Linguaggio crudo, diretto, che ti prende frontale. E questo modo ha una sua precisa logica: coprire altro.
L’autore del libro usa l’ironia come arma per sedurre il lettore, un’ironia fine, calcolata, indicativa di una buona penna; ne viene fuori qualcosa di ironico ed autoironico, di personaggi che “entrano” ed “escono” nel racconto con una sorta di interazione diretta con lo scrittore. Una grande dote.
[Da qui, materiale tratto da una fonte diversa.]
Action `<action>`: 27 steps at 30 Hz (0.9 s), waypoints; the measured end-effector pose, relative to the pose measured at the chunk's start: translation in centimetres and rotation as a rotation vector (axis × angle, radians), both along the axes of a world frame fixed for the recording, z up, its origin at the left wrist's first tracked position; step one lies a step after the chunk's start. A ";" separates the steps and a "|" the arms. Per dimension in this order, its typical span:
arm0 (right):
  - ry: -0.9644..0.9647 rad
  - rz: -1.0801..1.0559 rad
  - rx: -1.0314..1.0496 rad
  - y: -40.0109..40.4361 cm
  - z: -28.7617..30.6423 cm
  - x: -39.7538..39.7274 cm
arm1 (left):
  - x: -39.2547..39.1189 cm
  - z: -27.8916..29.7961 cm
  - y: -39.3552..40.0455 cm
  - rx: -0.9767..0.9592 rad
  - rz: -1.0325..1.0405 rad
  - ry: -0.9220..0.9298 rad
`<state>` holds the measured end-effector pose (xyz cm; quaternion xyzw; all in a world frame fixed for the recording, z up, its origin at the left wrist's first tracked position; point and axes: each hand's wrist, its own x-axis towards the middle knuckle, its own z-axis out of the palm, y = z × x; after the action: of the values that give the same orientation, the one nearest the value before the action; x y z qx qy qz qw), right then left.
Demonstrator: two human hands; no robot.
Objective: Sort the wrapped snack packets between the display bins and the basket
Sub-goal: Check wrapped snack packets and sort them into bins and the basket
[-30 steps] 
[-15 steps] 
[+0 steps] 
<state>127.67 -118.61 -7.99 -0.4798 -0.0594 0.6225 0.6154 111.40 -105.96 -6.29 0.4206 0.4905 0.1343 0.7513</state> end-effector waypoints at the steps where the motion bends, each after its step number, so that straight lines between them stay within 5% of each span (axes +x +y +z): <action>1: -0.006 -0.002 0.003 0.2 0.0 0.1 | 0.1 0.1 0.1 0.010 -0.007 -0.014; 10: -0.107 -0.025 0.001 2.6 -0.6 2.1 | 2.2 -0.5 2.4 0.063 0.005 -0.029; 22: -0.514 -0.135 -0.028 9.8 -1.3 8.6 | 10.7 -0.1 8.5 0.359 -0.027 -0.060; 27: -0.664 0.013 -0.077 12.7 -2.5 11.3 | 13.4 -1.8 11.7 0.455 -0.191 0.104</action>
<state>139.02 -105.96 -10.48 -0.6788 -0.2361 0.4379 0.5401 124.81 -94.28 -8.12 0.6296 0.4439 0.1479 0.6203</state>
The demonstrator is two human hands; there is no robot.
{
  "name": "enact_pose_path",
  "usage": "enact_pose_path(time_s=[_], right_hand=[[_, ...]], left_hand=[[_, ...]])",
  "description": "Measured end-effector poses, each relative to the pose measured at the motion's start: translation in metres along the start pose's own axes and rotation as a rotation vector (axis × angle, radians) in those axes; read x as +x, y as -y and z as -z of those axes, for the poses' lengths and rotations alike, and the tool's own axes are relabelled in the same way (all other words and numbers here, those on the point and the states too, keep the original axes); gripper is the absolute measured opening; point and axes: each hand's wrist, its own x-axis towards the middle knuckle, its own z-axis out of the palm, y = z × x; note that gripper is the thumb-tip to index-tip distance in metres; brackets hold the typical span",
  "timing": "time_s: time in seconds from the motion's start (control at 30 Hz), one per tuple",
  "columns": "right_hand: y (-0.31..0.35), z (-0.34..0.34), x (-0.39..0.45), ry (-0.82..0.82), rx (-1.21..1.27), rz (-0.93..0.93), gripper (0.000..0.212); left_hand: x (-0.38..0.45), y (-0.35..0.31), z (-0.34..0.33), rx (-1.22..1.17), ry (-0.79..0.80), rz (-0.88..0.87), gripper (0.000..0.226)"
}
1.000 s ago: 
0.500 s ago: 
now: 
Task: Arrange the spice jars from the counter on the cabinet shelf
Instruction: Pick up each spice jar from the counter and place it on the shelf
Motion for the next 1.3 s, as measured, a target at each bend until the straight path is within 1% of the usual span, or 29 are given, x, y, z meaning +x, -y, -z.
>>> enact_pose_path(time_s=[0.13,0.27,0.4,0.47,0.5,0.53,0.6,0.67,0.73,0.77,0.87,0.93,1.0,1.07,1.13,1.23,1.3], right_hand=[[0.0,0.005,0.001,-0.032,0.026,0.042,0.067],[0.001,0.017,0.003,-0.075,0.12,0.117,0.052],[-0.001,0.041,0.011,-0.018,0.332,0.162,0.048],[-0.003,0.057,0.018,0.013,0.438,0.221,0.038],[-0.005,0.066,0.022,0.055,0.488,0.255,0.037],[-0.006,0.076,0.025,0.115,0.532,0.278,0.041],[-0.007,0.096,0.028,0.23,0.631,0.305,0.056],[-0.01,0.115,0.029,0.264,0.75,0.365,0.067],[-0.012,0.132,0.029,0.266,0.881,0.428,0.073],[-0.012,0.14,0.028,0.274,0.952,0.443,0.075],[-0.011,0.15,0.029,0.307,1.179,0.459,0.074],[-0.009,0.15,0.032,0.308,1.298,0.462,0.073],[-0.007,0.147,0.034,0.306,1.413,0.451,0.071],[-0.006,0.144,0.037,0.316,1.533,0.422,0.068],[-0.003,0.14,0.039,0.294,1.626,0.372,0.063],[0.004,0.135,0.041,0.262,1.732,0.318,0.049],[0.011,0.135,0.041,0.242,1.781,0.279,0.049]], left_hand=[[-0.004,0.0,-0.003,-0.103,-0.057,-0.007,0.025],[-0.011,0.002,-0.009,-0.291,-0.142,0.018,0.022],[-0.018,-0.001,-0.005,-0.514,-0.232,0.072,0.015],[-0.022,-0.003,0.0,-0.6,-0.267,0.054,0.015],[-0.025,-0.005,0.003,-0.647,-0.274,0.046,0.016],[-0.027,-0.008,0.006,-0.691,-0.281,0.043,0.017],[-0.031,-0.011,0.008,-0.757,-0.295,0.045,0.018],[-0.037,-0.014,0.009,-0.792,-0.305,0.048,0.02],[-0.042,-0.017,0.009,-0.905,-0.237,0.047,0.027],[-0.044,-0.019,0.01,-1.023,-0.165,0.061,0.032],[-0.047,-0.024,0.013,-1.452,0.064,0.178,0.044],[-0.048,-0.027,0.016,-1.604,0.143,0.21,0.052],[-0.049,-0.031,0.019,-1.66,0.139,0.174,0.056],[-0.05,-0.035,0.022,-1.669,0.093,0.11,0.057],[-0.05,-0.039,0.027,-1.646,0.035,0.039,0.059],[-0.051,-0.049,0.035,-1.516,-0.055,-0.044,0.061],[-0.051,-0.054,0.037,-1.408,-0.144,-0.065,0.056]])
Ma che cosa deve coprire l’autore per giustificare questo scritto? Un vuoto esistenziale, un avvocato separato, con una figlia. Il vuoto di sentirsi padre, di chi ha tolto qualcosa a chi non lo meritava, lacerato da sensi di colpa quando rimane con sé stesso. Una interiorità flagellata, fatta di caos interno, di groviglio mentale, di tormento psicologico.
Allora Generoso Di Biase “cuce” addosso al suo personaggio principale due analisi predominanti: l’interiorità e una prevalente esteriorità. La seconda che deve, in larga parte, coprire la prima.
Ne viene fuori un racconto giornaliero di una persona apparentemente superficiale, un vanesio, palestrato, avvocato in carriera, sciupafemmine, piacione, che pensa ad “accumulare” donne senza badare al sentimento, alla storia d’amore, alla pacatezza gentile di un rapporto.
E poi quando subentrano i “vuoti interiori” il conto della vita diventa più duro, l’aria più rarefatta, la solitudine più galoppante.
Nonostante un’esistenzasenza regole, dove l’ordine principale è il caos, non mancano i morsi della coscienza provocati dal non vivere sua figlia Beatrice, quando rimane nella nudità della sola presenza di sé il pianto interno prevale, finita l’ubriacatura comincia lo scavo della mente e uno stato d’animo riflettente, al limite del depressivo.    
Questo romanzo, lascia un monito: non aver paura di cambiare se non si è più sé stessi. Certo il cambiamento talvolta spaventa, ma diventa necessario per non rimanere intrappolati nella solitudine interna, negli squarci psicologici che tentano di annientare la vita, fino al limite della solitudine, un vuoto, quest’ultimo, quasi incolmabile.
Generoso Di Biase lascia aperto uno spiraglio, come se suggerisse un giudizio terzo del pubblico per arricchire il libro, quasi a voler lasciare “libero” chi legge di scrivere il finale, un epilogo non rispetto alle parole usate, ma di come interpretare la propria vita.
Leggendo si ha un’altra sensazione, quella di rimanere attaccati ai capitoli per scoprire dove arriva l’arringa dei personaggi. E non è virtù di tutti i romanzi. Di certo non ci si annoia, anzi.